Instructions to follow:
Pictures do not belong in the copy. Write out exactly the lines from the one containing "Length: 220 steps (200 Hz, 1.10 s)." through the end of the data.

The data:
^^^^^^^^^^^^^^^^

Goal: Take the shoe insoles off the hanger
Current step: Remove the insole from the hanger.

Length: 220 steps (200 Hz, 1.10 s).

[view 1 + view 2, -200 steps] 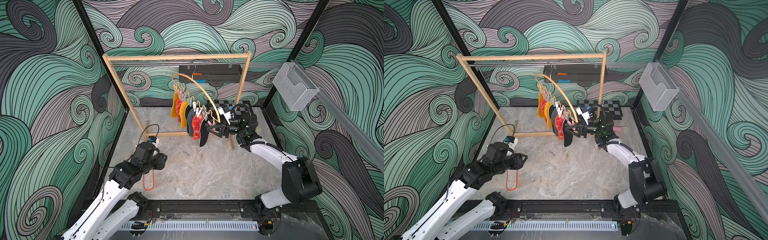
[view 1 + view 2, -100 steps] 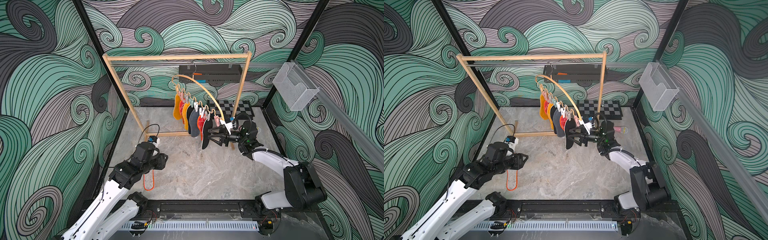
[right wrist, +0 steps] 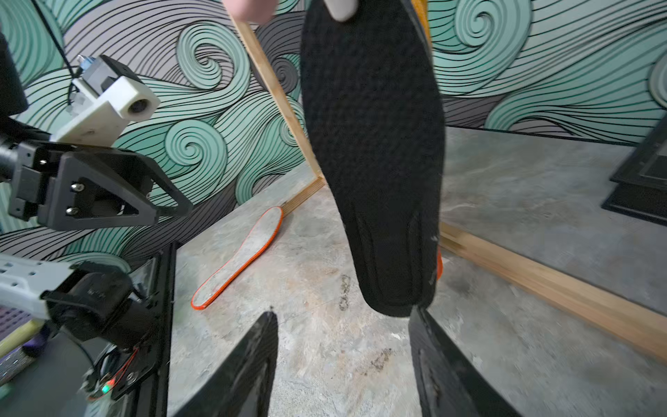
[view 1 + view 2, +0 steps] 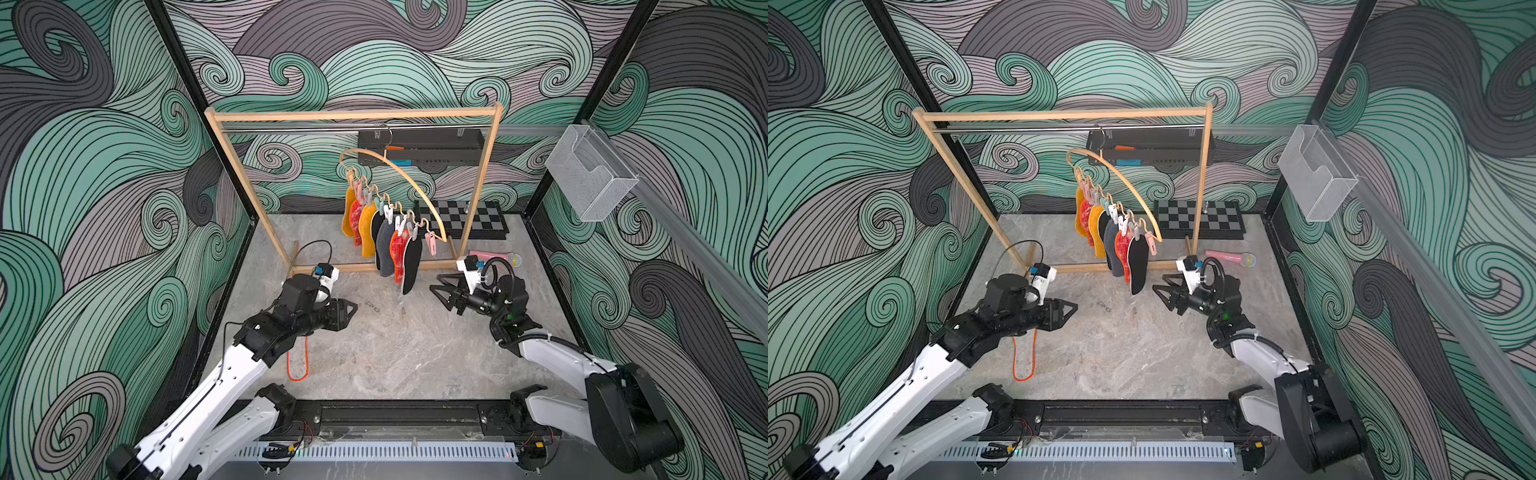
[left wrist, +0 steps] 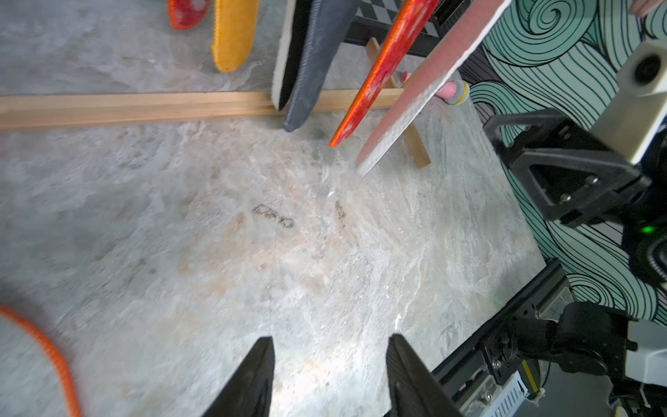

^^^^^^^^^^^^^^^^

Output for this task:
Length: 220 steps (200 Hz, 1.10 s).

[view 1 + view 2, -200 steps] 
[view 1 + view 2, -100 steps] 
[right wrist, +0 steps] 
[view 1 + view 2, +0 steps] 
[left wrist, +0 steps] 

The response to the exercise has been completed.